Each line containing the string "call" should be copied out of the entries.

(Input data)

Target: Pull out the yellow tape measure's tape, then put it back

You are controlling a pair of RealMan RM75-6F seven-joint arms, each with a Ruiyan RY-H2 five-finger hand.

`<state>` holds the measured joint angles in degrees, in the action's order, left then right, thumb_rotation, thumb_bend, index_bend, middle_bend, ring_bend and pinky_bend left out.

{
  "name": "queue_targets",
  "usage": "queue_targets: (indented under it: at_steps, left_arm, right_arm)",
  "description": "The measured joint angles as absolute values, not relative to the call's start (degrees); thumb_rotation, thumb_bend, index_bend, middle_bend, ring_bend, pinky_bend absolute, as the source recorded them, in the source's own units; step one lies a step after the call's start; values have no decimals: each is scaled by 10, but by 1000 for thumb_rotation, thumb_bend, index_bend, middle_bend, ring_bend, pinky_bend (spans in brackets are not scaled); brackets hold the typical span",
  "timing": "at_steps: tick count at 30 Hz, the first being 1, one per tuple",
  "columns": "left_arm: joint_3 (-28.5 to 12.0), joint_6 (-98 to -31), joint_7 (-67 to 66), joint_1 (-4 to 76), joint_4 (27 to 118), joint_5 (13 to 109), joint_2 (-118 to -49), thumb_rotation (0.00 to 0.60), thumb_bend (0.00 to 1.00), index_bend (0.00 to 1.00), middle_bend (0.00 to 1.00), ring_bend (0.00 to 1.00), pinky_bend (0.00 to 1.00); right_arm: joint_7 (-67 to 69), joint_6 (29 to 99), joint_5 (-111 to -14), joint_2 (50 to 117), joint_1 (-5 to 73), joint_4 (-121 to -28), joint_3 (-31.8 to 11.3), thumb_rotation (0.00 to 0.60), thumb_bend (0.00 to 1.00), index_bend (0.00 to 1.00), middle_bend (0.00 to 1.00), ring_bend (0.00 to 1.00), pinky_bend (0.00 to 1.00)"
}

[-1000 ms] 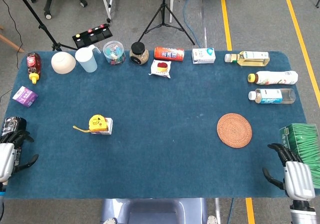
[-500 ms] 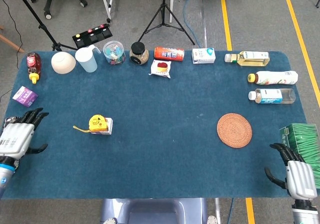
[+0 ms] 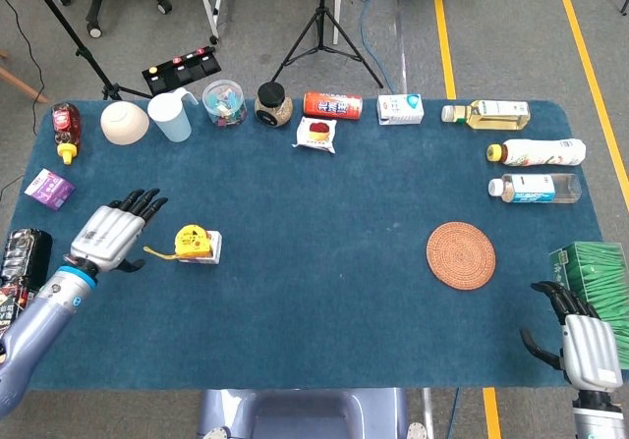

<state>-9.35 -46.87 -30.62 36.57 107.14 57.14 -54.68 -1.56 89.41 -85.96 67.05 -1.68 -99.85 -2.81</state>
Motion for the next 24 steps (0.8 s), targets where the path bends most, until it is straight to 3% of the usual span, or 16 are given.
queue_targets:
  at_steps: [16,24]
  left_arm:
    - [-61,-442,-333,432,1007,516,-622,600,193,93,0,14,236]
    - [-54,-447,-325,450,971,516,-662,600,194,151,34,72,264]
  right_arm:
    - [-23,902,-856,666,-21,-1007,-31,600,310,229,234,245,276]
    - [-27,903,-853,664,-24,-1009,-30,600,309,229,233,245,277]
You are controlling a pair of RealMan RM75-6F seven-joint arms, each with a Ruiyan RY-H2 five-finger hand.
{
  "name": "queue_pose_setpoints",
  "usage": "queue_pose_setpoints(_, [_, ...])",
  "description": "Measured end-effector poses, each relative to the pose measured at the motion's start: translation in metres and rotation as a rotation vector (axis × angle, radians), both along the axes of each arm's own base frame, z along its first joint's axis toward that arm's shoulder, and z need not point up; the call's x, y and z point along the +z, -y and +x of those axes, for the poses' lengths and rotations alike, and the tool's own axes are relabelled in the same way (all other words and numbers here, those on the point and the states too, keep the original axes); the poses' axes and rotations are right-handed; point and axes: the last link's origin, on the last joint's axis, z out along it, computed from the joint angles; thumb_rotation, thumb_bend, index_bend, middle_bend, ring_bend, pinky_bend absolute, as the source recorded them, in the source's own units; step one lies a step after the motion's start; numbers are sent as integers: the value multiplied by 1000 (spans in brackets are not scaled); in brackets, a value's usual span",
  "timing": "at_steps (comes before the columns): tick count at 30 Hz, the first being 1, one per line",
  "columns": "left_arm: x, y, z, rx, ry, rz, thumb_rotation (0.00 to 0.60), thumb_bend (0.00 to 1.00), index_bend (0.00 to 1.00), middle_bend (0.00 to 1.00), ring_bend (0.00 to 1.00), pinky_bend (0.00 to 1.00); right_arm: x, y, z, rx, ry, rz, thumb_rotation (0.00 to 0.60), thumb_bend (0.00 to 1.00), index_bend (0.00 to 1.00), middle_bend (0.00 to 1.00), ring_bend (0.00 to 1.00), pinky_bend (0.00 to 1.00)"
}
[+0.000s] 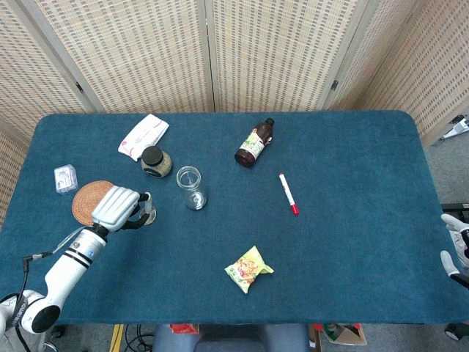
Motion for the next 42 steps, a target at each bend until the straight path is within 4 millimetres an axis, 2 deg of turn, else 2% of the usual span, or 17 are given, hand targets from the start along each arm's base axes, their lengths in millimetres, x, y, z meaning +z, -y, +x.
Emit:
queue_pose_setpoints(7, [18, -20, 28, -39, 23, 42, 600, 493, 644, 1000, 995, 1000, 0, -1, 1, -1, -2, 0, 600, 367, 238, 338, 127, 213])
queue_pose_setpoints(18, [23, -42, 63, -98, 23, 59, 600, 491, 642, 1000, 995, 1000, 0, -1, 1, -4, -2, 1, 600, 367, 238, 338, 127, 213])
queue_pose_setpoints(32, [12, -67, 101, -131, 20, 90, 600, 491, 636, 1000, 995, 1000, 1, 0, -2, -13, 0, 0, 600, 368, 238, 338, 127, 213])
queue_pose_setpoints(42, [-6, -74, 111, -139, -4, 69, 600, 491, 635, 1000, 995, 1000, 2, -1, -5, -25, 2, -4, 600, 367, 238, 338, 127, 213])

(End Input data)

Final answer ::
  "description": "The measured joint angles as absolute values, not relative to the call's start (degrees); thumb_rotation, thumb_bend, index_bend, middle_bend, ring_bend, pinky_bend absolute, as the source recorded them, in the source's own units; step one lies a step after the call's start; values have no decimals: each is scaled by 10, but by 1000 for thumb_rotation, thumb_bend, index_bend, middle_bend, ring_bend, pinky_bend (spans in brackets are not scaled); brackets hold the typical span",
  "description": "Measured end-effector poses, each relative to the pose measured at the motion's start: translation in metres and rotation as a rotation vector (axis × angle, radians), both along the axes of each arm's own base frame, z along its first joint's axis toward that arm's shoulder, and z need not point up; the call's x, y and z point along the +z, -y and +x of those axes, for the poses' lengths and rotations alike, and the tool's own axes are relabelled in the same way (all other words and numbers here, those on the point and the states too, keep the original axes); the poses' axes and rotations are right-handed; point and axes: the last link's origin, on the last joint's axis, z out along it, computed from the joint angles; thumb_rotation, thumb_bend, index_bend, middle_bend, ring_bend, pinky_bend absolute, as the source recorded them, in the source's own units; step one lies a step after the motion's start; numbers are sent as integers: the value multiplied by 1000 (spans in brackets are not scaled); in brackets, a value's usual span",

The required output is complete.